The reversal nobody's talking about
In 2023, Google was testing AI Overviews on 100% of "near me" provider searches. The entire SEO industry braced for a world where AI-generated summaries would sit above every local result, potentially stealing clicks from small practices that couldn't afford to play the AI citation game.
By 2025, that number dropped to zero.
Not 50%. Not 10%. Zero percent. Google pulled AI Overviews out of local provider searches entirely. This comes from BrightEdge's analysis of over 130,000 health-related queries, and it's the clearest signal we've gotten about how Google plans to handle medical provider discovery.
Clinical queries still get the AI treatment
Here's where the nuance matters. Google didn't abandon AI Overviews for health content across the board. Informational and clinical queries still trigger them at rates between 93% and 100%. If someone searches "what is endometriosis" or "NaProTechnology success rates," they're still getting an AI-generated summary at the top of the page.

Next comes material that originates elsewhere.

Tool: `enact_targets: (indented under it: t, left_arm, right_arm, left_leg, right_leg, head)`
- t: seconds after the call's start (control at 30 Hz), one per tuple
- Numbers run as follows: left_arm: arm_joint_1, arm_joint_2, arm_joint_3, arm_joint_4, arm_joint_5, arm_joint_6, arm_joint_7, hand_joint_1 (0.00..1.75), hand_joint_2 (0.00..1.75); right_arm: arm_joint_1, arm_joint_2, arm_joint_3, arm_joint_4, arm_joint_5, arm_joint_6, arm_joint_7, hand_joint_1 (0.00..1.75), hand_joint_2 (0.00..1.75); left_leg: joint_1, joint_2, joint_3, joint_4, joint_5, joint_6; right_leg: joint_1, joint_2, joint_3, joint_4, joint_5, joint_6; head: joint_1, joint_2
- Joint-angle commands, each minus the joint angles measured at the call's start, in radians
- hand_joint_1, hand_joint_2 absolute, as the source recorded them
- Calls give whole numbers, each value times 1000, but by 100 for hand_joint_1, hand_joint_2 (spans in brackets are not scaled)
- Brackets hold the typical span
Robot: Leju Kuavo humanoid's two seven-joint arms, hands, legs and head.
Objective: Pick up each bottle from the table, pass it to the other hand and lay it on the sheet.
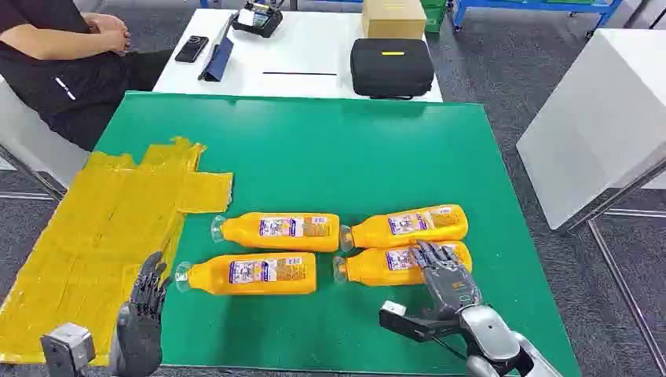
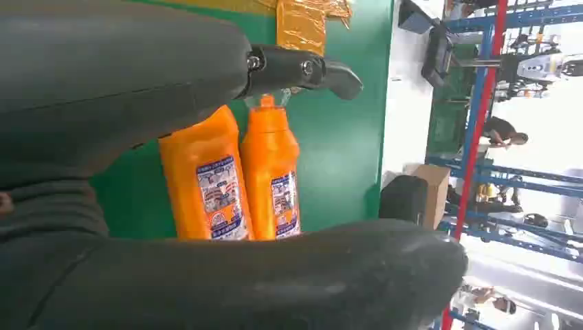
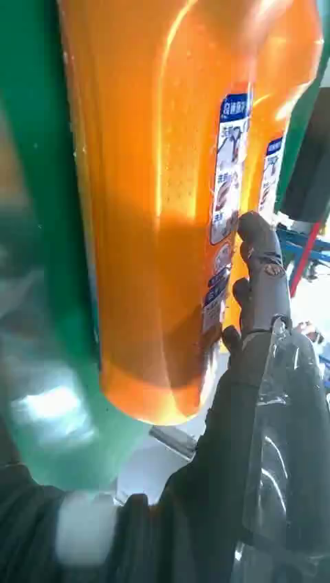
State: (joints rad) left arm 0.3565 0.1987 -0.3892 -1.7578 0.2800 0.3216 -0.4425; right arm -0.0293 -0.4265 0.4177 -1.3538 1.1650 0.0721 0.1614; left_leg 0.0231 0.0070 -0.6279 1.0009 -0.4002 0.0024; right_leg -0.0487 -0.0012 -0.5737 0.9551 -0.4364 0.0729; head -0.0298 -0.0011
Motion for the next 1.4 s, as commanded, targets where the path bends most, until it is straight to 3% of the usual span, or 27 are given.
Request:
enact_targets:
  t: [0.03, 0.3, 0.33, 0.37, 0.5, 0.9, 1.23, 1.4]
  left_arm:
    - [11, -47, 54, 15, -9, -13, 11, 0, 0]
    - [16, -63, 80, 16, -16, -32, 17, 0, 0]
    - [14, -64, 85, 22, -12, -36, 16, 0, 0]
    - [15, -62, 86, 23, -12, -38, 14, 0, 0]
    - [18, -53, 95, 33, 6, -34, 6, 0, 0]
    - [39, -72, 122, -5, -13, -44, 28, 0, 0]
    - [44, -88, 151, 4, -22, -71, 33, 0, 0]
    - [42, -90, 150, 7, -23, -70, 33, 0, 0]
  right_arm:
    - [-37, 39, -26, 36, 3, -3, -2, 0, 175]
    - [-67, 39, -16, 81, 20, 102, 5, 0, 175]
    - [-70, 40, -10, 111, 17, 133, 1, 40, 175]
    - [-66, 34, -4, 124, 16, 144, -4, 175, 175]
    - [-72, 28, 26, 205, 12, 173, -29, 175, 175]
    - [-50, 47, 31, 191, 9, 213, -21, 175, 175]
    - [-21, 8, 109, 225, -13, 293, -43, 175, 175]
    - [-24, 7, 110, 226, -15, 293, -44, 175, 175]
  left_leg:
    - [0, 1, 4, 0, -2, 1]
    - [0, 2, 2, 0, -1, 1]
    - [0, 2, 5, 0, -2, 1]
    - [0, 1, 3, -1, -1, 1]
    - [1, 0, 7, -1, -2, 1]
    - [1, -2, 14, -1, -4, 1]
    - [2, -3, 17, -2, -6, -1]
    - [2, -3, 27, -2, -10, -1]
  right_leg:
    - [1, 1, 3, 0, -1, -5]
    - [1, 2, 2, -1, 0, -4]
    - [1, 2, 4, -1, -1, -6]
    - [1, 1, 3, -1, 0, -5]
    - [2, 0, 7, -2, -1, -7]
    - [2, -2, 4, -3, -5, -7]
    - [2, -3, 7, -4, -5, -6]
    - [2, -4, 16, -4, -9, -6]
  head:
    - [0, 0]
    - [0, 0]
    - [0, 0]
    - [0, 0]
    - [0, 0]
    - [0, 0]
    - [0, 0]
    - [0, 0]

But when the intent shifts to finding a provider? Traditional results take over. The search "NaPro doctor near me" or "fertility specialist in [city]" shows the Local Pack, organic listings, and directory profiles. No AI summary. No generated text pushing your listing further down the page.
Google split the experience. They decided that AI works for answering health questions, but not for choosing a doctor. That distinction is a gift to small practices.
Why this matters for NaPro and RRM practices
The Local Pack isn't just surviving. It's thriving. Data shows it drives approximately 33% of all clicks on local-intent queries. When someone searches for a provider, 42% of clicks go to the Map Pack results. That's nearly half of all patient discovery happening through one feature, and it's a feature that rewards proximity, reviews, and profile completeness over domain authority or content volume.
For a NaProTechnology practitioner, this changes the competitive math. You don't need to outpublish a hospital system or get cited by ChatGPT to show up when a patient in your area searches for fertility care. You need a well-maintained Google Business Profile, a consistent review strategy, and local content on your website that matches how patients actually describe what they're looking for.
That's a winnable fight. It's always been winnable. And now we know Google isn't planning to change the rules.
The three things that move the needle
Google Business Profile optimization. Your GBP is your storefront in the Local Pack. The basics still apply: accurate categories ("Obstetrician-Gynecologist" not just "Doctor"), complete service descriptions, updated hours, photos, and Q&A. But here's what most practices miss: GBP posts. Publishing a brief update once a week tells Google your profile is actively managed. A practice that posts monthly outperforms one that set it and forgot it two years ago.
Reviews and responses. Review velocity matters more than review count. A practice with 40 reviews and three new ones this month ranks better in the Local Pack than a practice with 200 reviews and none in the last six months. And responding to every review, even the positive ones, is a signal Google tracks. It doesn't need to be a novel. "Thank you for your kind words" is enough to show active engagement.
Local content on your website. The page on your site that says "NaProTechnology in [City]" is doing more work than you think. It connects your website to your GBP, reinforces geographic relevance, and gives Google another data point to match you with local searches. If you serve patients across multiple areas, individual pages for each major metro aren't optional. They're how you show up.
What this means for your strategy
If you've been anxious about AI search rewriting the rules for how patients find your practice, this data should be reassuring. For the searches that actually put patients in your office, the rules haven't changed. Google tested AI Overviews on provider searches, decided they didn't work, and removed them.
The battleground for NaPro and FABM practices is still Google Business Profile, reviews, and local relevance. These aren't new skills. They're established ones. And for a specialty practice that takes excellent care of patients, the raw material is already there. It just needs to be organized and maintained.
That's not a hard problem to solve. It's a manageable one.
Sources
Frequently asked questions
Did Google remove AI Overviews from all health searches?
No. Google only removed AI Overviews from local provider searches (like 'doctor near me'). Clinical and informational health queries still show AI Overviews at rates between 93% and 100%.
What is the Local Pack and why does it matter?
The Local Pack is the map-based section of Google search results that shows nearby businesses. It drives 126% more traffic than organic positions 4-10, and 42% of local search clicks go to Map Pack listings. For NaPro practices, it's the primary way patients find providers in their area.
How do I improve my practice's Local Pack ranking?
Focus on three areas: optimize your Google Business Profile with accurate categories and regular posts, build a steady stream of new patient reviews and respond to every one, and create location-specific pages on your website that connect your services to the areas you serve.